Des contradictions qu’ils énumèrent par la suite. Comment garantir un droit universel qui s’en remet aux impératifs de rentabilité d’une seule industrie?  Comment un droit essentiel peut-il reposer sur un principe tel que la concurrence? Comment un droit destiné à l’émancipation de tous peut-il être alimenté par l’exploitation de certains comme les journalistes indépendants, qui ne jouissent toujours pas aujourd’hui de conditions de travail décentes? Comment un droit qui exige la plus totale intégrité peut-il être soumis à l’influence des acteurs économiques? Et, en fin de compte, comment une démocratie peut-elle prétendre à la légitimité quand un de ses piliers demeure si fragile?

L’info, un objet politique

Le numérique vient donc aggraver le problème, en ce sens qu’il crée un leurre, celui de croire que produire de l’information peut être gratuit, alors qu’au contraire ça coute très cher pour qui veut y mettre un tant soit peu de valeur ajoutée. Or, s’il y a crise avec la révolution numérique, c’est justement parce que l’argent de la publicité et des abonnements, dans une moindre mesure, est en perte de vitesse dans les médias. Que ce ne sont plus les entreprises de presse, productrices de contenus, qui se partagent le gâteau publicitaire mais bien les multinationales qui les diffusent.
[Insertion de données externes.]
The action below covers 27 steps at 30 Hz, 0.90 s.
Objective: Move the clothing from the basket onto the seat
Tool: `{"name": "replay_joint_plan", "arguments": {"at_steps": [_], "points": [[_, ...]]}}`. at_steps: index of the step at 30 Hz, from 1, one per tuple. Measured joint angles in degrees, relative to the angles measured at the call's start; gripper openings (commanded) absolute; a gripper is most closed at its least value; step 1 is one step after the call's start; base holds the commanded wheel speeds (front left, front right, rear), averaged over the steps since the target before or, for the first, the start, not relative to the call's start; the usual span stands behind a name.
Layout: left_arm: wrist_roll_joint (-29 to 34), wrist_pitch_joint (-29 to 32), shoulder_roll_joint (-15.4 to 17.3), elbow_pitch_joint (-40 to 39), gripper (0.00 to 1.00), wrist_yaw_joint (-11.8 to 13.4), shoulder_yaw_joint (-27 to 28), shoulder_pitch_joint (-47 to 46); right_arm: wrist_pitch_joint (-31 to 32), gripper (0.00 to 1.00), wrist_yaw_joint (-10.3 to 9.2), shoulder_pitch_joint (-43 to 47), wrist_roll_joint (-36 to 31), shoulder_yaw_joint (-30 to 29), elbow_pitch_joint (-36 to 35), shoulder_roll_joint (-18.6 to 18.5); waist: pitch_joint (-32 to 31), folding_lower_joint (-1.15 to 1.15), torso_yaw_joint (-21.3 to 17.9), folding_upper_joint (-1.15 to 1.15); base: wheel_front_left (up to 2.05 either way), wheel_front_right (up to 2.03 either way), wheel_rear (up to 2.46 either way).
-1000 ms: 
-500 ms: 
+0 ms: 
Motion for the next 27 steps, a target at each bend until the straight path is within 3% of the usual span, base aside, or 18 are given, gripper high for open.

Mais pire encore. S’il y a crise, affirme Raymond Corriveau, c’est surtout parce que personne, parmi les décideurs, ne veut prendre le taureau par les cornes et modifier le système.

«L’information est un objet éminemment politique, lance-t-il. Les entreprises de presse sont tellement puissantes qu’il est impossible de passer une loi qui donnerait un  peu plus de poids aux journalistes et un peu moins à leurs patrons. Des pistes de solution existent. Elles se trouvent dans les multiples rapports qui ont été produits ces dernières années sur le sujet et qui un à un, ont été tablettés. Il faudrait commencer par les lire et les appliquer.»

Mais quel est le gouvernement qui va prendre le risque de changer quoi que ce soit, en sachant très bien qu’aux élections suivantes, il aura les entreprises de presse sur son dos?, interroge le professeur. En sachant aussi qu’il n’y a pas d’organisme citoyen qui questionne le dysfonctionnement du système sur la place publique.

«Le Conseil de presse le faisait fut un temps, conclut celui qui en est parti en 2009 en claquant la porte faute de pouvoir s’entendre avec les représentants des médias. Mais aujourd’hui, il ne questionne plus rien.»